Find records with specific characters in 2 nd field

ashwin3086 · August 30, 2018, 1:16pm

Hi ,
I have a requirement to read a file ( 5 fields , ~ delimited) and find the records which contain anything other than Alphabets, Numbers , comma ,space and dot . ie a-z and A-Z and 0-9 and . and " " and , in 2nd field. Once I do that i would want the result to have field1|<flag>

flag can be Y or N .

N - If 2nd field doesnt have anything other above mentioned characters.
Else Y .

I am able to achieve this using below code by reading line by line . Please note second field is "address".

#!/bin/ksh
 rm -f ca_sc_flag.txt 
while read rec
do

cust_id=`echo $rec | cut -d'~' -f1`
addr=`echo $rec | cut -d'~' -f2`


addr_rem=`echo ${addr}|tr -d 'abcdefghijklmnopqrstuvwxyzABCDEFGHIJKLMNOPQRSTUVWXYZ0123456789,. '`

if [ -z "${addr_rem}" ]; then
  
    sc='N'
    echo "$cust_id|$sc" >> ca_sc_flag.txt   

else
         sc='Y'
     echo "$cust_id|$sc" >> ca_sc_flag.txt   

fi
done < ca.txt

The issue is it is very ineffective and takes almost 30 mins for 100K records.

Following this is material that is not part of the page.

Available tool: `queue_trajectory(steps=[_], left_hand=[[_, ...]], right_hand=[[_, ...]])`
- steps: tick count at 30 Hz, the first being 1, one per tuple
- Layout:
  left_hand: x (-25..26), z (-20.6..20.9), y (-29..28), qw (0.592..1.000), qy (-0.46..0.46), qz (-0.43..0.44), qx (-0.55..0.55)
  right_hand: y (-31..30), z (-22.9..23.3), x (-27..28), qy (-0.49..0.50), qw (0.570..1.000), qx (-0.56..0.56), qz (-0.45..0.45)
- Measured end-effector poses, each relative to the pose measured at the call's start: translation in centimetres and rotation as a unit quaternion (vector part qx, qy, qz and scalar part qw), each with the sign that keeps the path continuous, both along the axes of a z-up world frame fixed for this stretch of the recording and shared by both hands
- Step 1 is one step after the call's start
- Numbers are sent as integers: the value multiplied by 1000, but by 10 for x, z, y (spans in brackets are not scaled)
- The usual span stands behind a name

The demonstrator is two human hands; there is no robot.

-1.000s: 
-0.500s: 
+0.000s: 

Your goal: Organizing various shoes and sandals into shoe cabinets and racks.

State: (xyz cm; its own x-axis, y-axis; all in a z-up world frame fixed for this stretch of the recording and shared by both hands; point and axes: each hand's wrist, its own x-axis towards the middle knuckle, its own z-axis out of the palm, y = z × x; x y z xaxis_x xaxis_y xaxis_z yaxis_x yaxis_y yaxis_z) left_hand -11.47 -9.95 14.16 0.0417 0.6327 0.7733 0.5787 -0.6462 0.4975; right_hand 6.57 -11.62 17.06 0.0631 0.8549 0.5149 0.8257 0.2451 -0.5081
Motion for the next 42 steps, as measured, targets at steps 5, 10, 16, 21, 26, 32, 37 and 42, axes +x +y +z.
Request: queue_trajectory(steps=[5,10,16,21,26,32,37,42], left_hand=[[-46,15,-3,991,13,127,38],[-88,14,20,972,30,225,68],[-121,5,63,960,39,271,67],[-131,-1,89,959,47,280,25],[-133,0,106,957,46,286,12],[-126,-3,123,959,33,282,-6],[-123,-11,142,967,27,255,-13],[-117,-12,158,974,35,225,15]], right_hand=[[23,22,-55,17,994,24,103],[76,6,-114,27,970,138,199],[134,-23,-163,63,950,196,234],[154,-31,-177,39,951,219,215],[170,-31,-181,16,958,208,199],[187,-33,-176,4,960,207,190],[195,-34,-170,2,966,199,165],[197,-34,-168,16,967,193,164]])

Can I improve it by using better logic. May be by avoiding reading line by line.

RudiC · August 30, 2018, 5:47pm

Don't use shell loops to process that large text files. Try text tools like perl , awk , or other. awk example (untested, as I am on a (yecc) windows laptop):

awk -F"~" '
{print $1 "|" ($2 ~ /[^A-Za-z0-9., ]/)?"Y":"N"
}
' ca.txt

ashwin3086 · August 31, 2018, 4:13pm

Thanks for the input Rudy.
It did point in the right direction. Not sure why the ?Yes:No didnt work. I changed the code to use if else loop and it worked.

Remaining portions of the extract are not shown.